**Assigned task**. Since the listing below shows pictures, leave them out and write out exactly the lines from the line with "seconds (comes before" to the line with "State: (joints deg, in", both included, and no others.

**Information shown**.

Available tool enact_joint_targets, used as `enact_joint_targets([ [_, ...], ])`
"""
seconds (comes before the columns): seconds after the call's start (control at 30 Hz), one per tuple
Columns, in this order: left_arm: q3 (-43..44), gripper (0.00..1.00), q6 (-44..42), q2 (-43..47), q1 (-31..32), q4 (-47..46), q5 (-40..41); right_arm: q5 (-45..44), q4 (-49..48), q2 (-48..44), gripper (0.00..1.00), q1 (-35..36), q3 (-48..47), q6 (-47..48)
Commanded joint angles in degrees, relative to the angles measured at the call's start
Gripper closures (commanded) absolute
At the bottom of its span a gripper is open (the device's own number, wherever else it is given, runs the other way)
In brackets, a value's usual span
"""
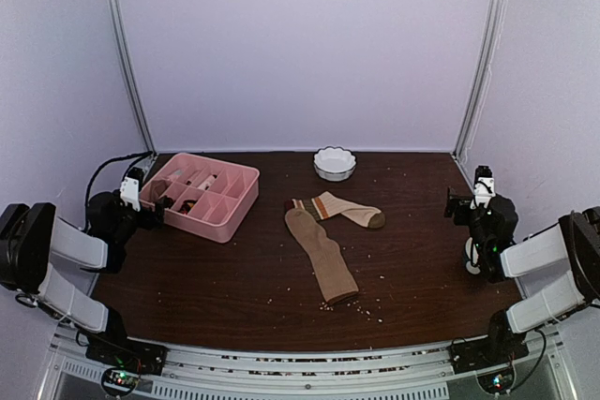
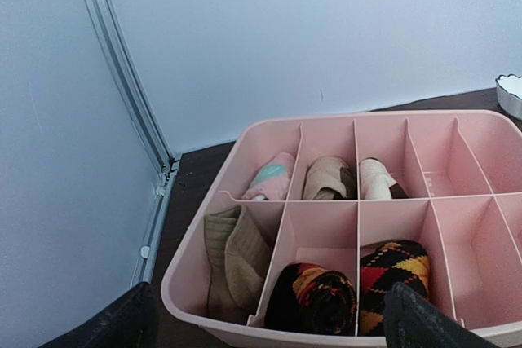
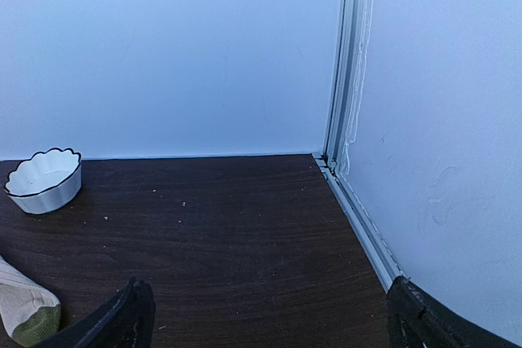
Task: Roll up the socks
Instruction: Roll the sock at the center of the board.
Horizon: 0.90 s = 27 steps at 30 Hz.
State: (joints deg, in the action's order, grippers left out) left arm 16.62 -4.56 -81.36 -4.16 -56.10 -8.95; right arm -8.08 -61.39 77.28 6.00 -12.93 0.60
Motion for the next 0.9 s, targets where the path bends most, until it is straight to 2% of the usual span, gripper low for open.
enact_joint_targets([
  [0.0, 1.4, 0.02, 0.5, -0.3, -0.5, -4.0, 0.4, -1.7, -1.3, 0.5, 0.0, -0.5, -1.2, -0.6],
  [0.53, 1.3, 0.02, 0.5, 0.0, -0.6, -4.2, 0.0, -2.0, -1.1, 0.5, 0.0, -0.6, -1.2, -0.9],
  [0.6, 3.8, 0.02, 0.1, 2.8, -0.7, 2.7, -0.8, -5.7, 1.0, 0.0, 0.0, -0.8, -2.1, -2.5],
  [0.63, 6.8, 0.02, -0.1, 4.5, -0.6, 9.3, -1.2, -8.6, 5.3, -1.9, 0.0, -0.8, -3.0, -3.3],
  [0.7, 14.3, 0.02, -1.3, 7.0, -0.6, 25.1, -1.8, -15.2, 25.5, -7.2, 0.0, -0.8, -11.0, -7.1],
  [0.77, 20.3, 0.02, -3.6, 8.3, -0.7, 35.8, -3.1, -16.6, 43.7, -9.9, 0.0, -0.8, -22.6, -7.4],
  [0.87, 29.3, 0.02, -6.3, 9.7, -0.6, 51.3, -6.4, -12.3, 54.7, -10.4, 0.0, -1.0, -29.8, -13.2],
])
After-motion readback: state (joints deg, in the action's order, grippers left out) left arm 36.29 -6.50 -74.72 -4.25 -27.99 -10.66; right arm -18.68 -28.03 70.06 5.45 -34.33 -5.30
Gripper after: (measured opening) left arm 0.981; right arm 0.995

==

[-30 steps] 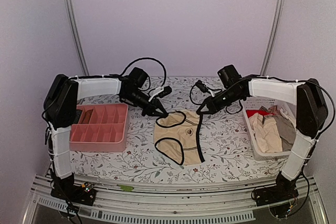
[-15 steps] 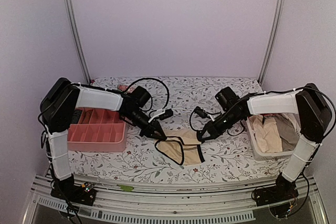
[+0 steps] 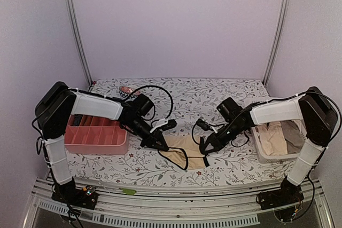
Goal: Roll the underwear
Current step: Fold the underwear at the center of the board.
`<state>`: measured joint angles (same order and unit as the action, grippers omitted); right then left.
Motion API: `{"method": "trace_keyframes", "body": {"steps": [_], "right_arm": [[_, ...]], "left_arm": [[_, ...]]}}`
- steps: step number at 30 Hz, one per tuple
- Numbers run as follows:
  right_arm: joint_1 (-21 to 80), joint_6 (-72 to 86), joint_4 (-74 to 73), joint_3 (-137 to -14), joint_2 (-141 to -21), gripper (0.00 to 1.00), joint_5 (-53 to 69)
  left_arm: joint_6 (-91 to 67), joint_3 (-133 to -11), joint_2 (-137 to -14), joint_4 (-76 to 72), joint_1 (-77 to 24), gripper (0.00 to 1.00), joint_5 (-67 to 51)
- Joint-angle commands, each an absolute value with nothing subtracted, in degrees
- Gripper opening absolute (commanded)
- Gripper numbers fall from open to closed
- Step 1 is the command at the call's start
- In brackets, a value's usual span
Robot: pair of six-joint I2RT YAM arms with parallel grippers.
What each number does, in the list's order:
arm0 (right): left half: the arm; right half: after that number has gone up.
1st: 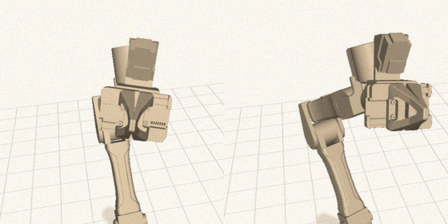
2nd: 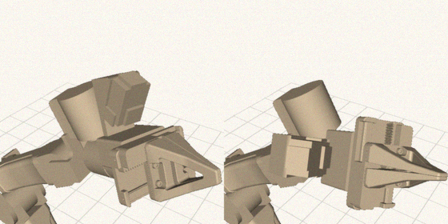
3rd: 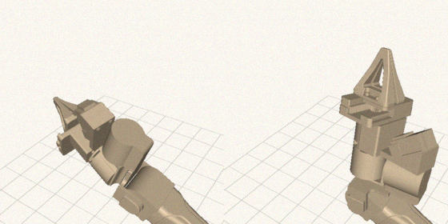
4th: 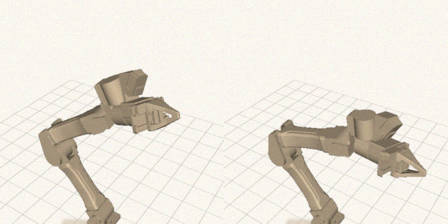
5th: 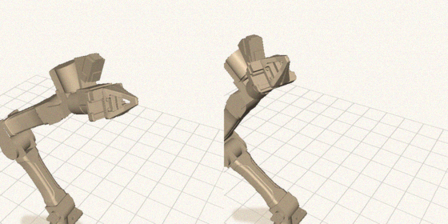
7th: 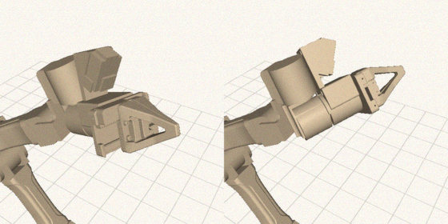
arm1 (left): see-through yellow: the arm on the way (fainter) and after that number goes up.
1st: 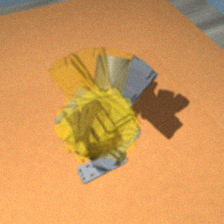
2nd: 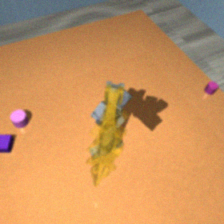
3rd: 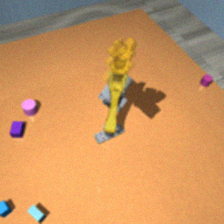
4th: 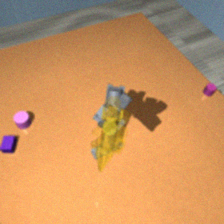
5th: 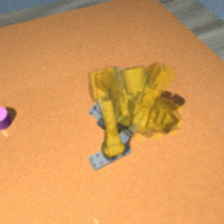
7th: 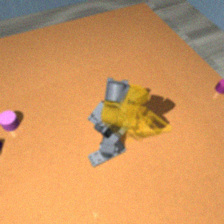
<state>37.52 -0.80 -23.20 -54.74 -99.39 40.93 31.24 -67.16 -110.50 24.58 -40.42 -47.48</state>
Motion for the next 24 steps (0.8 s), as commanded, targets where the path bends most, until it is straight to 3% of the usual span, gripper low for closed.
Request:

**Task result**.
seconds (comes before the columns): seconds after the call's start (control at 30 Hz), one per tuple
Columns, in this order: left_arm: q3 (-43..44), gripper (0.00..1.00), q6 (-44..42), q2 (-43..47), q1 (-31..32), q4 (-47..46), q5 (-40..41); right_arm: q5 (-45..44), q4 (-49..48), q2 (-48..44), gripper (0.00..1.00), q1 (-35..36), q3 (-48..47), q6 (-47..48)
Commanded joint angles in degrees, relative to the angles measured at the call's start
Gripper closures (commanded) absolute
At the bottom of its span a gripper is open (the device's own number, wherever else it is given, runs the other way)
In brackets, a value's usual span
"""
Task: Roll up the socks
Instruction: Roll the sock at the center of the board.
Horizon: 0.90 s = 27 steps at 30 Hz.
State: (joints deg, in the action's order, grippers left out) left arm 16.62 -4.56 -81.36 -4.16 -56.10 -8.95; right arm -8.08 -61.39 77.28 6.00 -12.93 0.60

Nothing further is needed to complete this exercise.